Member of the North Carolina Senate from the 19th district
- In office 1943–1945 Serving with Coble Funderburk
- Preceded by: Robert Ray Ingram
- Succeeded by: Robert E. Little Jr.
- In office 1936–1941
- Preceded by: W. Erskine Smith
- Succeeded by: Coble Funderburk

Mayor of Wadesboro, North Carolina
- In office 1919–1921

Personal details
- Born: June 11, 1890 Winton, North Carolina, U.S.
- Died: April 12, 1964 (aged 73)
- Party: Democratic
- Spouse: Inez Wooten ​(m. 1923)​
- Children: 3, including Pat
- Alma mater: Wake Forest College

Military service
- Branch/service: United States Army
- Rank: Second Lieutenant
- Commands: 371st Infantry Regiment
- Battles/wars: World War I
- Awards: Silver Star; Purple Heart;

= Hoyt Patrick Taylor =

American politician

Hoyt Patrick Taylor Sr. (June 11, 1890 – April 12, 1964) was the 21st Lieutenant Governor of North Carolina from 1949 to 1953.

==Early life==
Taylor was born in Winton, North Carolina on June 11, 1890 to Simeon P. and Kate (née Ward) Taylor.

==Education==
Taylor attended Winton Academy, Winton High School, Horner Military Academy and Wake Forest College.

==Family life==
In 1923 Taylor married Inez Wooten of Chadbourn. They had three children: Hoyt Patrick Taylor Jr., Caroline Corbett Taylor Craig (married to Tom Craig), and Frank Wooten Taylor. Hoyt Patrick "Pat" Taylor Jr. was also elected lieutenant governor, twenty years after his father.

==Military service==
Taylor served as a second lieutenant in the 371st Infantry during World War I and received the Silver Star and Purple Heart as well as a personal citation from General John Joseph Pershing.

==Business career==
For many years Taylor practiced law in Wadesboro, North Carolina, for a time in partnership with Congressman A. Paul Kitchin.
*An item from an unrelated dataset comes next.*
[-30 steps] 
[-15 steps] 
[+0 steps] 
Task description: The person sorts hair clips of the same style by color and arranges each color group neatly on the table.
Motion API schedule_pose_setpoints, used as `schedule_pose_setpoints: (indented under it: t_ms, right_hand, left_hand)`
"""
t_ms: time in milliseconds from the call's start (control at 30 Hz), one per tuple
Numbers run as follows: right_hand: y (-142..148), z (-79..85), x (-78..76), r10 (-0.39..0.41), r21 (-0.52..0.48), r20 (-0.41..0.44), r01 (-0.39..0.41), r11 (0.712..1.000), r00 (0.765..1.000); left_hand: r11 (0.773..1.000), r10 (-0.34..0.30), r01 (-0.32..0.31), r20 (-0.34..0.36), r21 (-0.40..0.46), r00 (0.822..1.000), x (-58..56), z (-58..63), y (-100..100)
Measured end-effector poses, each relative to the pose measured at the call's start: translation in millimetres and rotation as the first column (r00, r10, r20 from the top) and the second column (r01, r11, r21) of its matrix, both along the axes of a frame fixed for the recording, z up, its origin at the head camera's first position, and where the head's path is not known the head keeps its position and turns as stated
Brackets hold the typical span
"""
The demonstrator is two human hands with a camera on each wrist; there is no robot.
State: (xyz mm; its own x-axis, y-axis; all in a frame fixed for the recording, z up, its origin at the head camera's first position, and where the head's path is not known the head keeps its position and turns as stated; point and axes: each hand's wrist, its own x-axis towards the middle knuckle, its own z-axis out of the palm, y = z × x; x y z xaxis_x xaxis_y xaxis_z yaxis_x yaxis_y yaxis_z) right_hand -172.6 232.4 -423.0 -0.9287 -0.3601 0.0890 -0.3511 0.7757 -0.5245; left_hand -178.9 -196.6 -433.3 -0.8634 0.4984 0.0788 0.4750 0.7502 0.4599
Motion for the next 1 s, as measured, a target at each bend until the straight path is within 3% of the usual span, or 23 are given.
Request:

==Early political career==
A Democrat, Taylor served as mayor of Wadesboro, as chairman of the Anson County Democratic Executive Committee, as a member of the North Carolina Senate from the 19th district (sessions of 1936, 1937, 1938, 1939, and 1943), and as legislative assistant to Governor Robert Gregg Cherry (1945).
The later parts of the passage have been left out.